[Work to be completed]: Whatever the data contains, copy all of it exactly.

[Supplied material]:
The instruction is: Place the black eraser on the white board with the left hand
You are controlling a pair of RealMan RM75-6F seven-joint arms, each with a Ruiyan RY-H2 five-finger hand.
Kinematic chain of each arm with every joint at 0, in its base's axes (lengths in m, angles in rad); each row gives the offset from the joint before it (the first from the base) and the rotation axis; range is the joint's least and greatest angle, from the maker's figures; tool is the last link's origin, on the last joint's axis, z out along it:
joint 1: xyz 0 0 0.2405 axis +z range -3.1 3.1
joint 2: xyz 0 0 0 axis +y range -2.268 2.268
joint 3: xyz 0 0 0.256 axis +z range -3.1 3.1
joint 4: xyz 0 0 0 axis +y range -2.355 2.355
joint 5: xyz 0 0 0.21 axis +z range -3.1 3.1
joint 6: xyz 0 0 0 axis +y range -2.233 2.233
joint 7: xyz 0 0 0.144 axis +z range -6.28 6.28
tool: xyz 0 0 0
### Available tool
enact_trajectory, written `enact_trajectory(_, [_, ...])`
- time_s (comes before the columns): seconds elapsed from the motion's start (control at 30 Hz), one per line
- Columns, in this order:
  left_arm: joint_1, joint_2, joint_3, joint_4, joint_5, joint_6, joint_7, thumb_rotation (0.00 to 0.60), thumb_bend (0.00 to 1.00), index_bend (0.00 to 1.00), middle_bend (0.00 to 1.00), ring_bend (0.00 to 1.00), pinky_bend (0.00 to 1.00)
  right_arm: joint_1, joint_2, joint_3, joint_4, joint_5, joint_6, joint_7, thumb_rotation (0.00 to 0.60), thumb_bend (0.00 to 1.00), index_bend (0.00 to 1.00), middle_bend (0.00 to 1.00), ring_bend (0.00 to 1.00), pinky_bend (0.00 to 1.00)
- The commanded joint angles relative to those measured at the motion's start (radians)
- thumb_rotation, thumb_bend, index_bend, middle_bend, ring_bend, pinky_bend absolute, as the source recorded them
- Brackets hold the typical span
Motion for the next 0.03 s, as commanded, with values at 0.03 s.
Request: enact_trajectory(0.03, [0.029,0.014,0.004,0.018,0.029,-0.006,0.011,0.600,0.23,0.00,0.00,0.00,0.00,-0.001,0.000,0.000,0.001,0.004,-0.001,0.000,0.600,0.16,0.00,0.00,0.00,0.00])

[Response to this exercise]:
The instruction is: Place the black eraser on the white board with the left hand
You are controlling a pair of RealMan RM75-6F seven-joint arms, each with a Ruiyan RY-H2 five-finger hand.
Kinematic chain of each arm with every joint at 0, in its base's axes (lengths in m, angles in rad); each row gives the offset from the joint before it (the first from the base) and the rotation axis; range is the joint's least and greatest angle, from the maker's figures; tool is the last link's origin, on the last joint's axis, z out along it:
joint 1: xyz 0 0 0.2405 axis +z range -3.1 3.1
joint 2: xyz 0 0 0 axis +y range -2.268 2.268
joint 3: xyz 0 0 0.256 axis +z range -3.1 3.1
joint 4: xyz 0 0 0 axis +y range -2.355 2.355
joint 5: xyz 0 0 0.21 axis +z range -3.1 3.1
joint 6: xyz 0 0 0 axis +y range -2.233 2.233
joint 7: xyz 0 0 0.144 axis +z range -6.28 6.28
tool: xyz 0 0 0
### Available tool
enact_trajectory, written `enact_trajectory(_, [_, ...])`
- time_s (comes before the columns): seconds elapsed from the motion's start (control at 30 Hz), one per line
- Columns, in this order:
  left_arm: joint_1, joint_2, joint_3, joint_4, joint_5, joint_6, joint_7, thumb_rotation (0.00 to 0.60), thumb_bend (0.00 to 1.00), index_bend (0.00 to 1.00), middle_bend (0.00 to 1.00), ring_bend (0.00 to 1.00), pinky_bend (0.00 to 1.00)
  right_arm: joint_1, joint_2, joint_3, joint_4, joint_5, joint_6, joint_7, thumb_rotation (0.00 to 0.60), thumb_bend (0.00 to 1.00), index_bend (0.00 to 1.00), middle_bend (0.00 to 1.00), ring_bend (0.00 to 1.00), pinky_bend (0.00 to 1.00)
- The commanded joint angles relative to those measured at the motion's start (radians)
- thumb_rotation, thumb_bend, index_bend, middle_bend, ring_bend, pinky_bend absolute, as the source recorded them
- Brackets hold the typical span
Motion for the next 0.03 s, as commanded, with values at 0.03 s.
Request: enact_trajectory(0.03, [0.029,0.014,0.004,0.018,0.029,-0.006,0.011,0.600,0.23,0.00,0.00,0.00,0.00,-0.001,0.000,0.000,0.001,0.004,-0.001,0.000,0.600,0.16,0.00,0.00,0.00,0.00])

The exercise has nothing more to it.